Vampires in the Lemon Grove (Russell)

Book Reviews
…Ms. Russell deftly combines elements of the weird and supernatural with acute psychological realism; elements of the gothic with dry, contemporary humor. From apparent influences as disparate as George Saunders, Saki, Stephen King, Carson McCullers and Joy Williams, she has fashioned a quirky, textured voice that is thoroughly her own: by turns lyrical and funny, fantastical and meditative. Vampires in the Lemon Grove shows Ms. Russell more in control of her craft than ever…In these tales [she] combines careful research (into, say, a legend, a historical episode or a tradecraft) with minutely imagined details and a wonderfully vital sleight of hand to create narratives that possess both the resonance of myth and the immediacy of something new.
Michiko Kakutani - New York Times


Russell is no coy or mannered mistress of the freaky.
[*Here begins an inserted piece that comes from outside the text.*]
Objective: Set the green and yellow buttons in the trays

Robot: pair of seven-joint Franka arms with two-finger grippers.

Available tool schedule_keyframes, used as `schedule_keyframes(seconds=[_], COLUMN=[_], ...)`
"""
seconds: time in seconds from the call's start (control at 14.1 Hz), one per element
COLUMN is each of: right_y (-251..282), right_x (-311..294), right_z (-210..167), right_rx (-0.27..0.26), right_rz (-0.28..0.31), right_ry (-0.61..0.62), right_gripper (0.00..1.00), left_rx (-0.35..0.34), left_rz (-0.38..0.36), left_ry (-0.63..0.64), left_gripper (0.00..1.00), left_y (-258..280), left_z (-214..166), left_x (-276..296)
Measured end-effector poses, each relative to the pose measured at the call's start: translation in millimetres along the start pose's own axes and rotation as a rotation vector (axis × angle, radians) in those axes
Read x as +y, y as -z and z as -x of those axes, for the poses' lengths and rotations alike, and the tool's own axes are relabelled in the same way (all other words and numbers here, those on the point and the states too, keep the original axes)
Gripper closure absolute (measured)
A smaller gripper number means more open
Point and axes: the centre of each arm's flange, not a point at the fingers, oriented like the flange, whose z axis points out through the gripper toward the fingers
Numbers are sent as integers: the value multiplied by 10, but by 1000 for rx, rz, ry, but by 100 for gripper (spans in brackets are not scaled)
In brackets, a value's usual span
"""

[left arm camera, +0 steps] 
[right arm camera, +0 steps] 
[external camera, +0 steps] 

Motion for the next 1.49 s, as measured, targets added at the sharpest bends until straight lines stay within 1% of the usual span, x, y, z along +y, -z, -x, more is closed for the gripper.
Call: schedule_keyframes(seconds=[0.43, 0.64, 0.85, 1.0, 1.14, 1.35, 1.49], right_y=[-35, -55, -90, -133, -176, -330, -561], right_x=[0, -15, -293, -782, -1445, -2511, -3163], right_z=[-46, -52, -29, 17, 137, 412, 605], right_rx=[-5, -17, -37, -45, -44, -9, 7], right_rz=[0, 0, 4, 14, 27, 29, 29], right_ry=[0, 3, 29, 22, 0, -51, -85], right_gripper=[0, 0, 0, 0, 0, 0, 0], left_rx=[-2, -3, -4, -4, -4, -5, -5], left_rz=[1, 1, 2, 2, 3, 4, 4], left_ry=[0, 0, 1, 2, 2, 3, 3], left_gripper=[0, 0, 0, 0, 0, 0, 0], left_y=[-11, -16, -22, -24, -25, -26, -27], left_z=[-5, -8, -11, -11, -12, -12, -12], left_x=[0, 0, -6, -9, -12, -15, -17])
Much of the pleasure in reading her comes from the wily freshness of her language and the breezy nastiness of her observations…A grim, stupendous, unfavorable magic is at work in these stories.
Joy Williams - New York Times Book Review


Vampires in the Lemon Grove should cement [Russell's] reputation as one of the most remarkable fantasists writing today…Two of these tales are among the best and most chilling I've read in years…[the] exquisite precision and conflation of the commonplace with the marvelous is a hallmark of Russell's prose style, infusing her work with a sense of the uncanny that keeps a reader off balance right until the last sentence.
Elizabeth Hand - Washington Post


Exquisitely peculiar…Vampires trades in the mythological waters of the Florida Everglades for eight new, but still darkly fantastical and dangerous worlds that constantly remind the reader that monsters and violence are always around the corner, and in ourselves.
Wall Street Journal


Russell returns to the story form with renewed daring, leading us again into uncharted terrain, though as fantastic as the predicaments she imagines are, the emotions couldn’t be truer to life.... Mind-blowing, mythic, macabre, hilarious.
Booklist


There are only eight stories in Russell’s new collection, but as readers of Swamplandia! know, Russell doesn’t work small. She’s a world builder, and the stranger the better. Not that she writes fantasy, exactly: the worlds she creates live within the one we know—but sometimes they operate by different rules.... Russell’s great gift—along with her antic imagination—who else would give us a barn full of ex-presidents reincarnated as horses?—is her ability to create whole landscapes and lifetimes of strangeness within the confines of a short story.
Publishers Weekly


The New Yorker's 20 Under 40. Granta's Best Young American Novelists. The National Book Foundation's 5 Under 35. Russell surely has had a stellar career, straight out of the gate. Her new collection echoes the witty lusciousness of her first novel, Pulitzer finalist Swamplandia! .... [T]he title piece features two vampires whose 100-year-old marriage is on the skids because one has developed a fear of flying. A few stories, like those about abandoned children, lose the wit and lusciousness and go all dark.
Library Journal


A consistently arresting, frequently stunning collection of eight stories. Though Russell enjoyed her breakthrough--both popular and critical--with her debut novel (Swamplandia!, 2011), she had earlier attracted notice with her short stories (St. Lucy's Home for Girls Raised by Wolves, 2006). Here, she returns to that format with startling effect, reinforcing the uniqueness of her fiction, employing situations that are implausible, even outlandish, to illuminate the human condition.....  Even more impressive than Russell's critically acclaimed novel.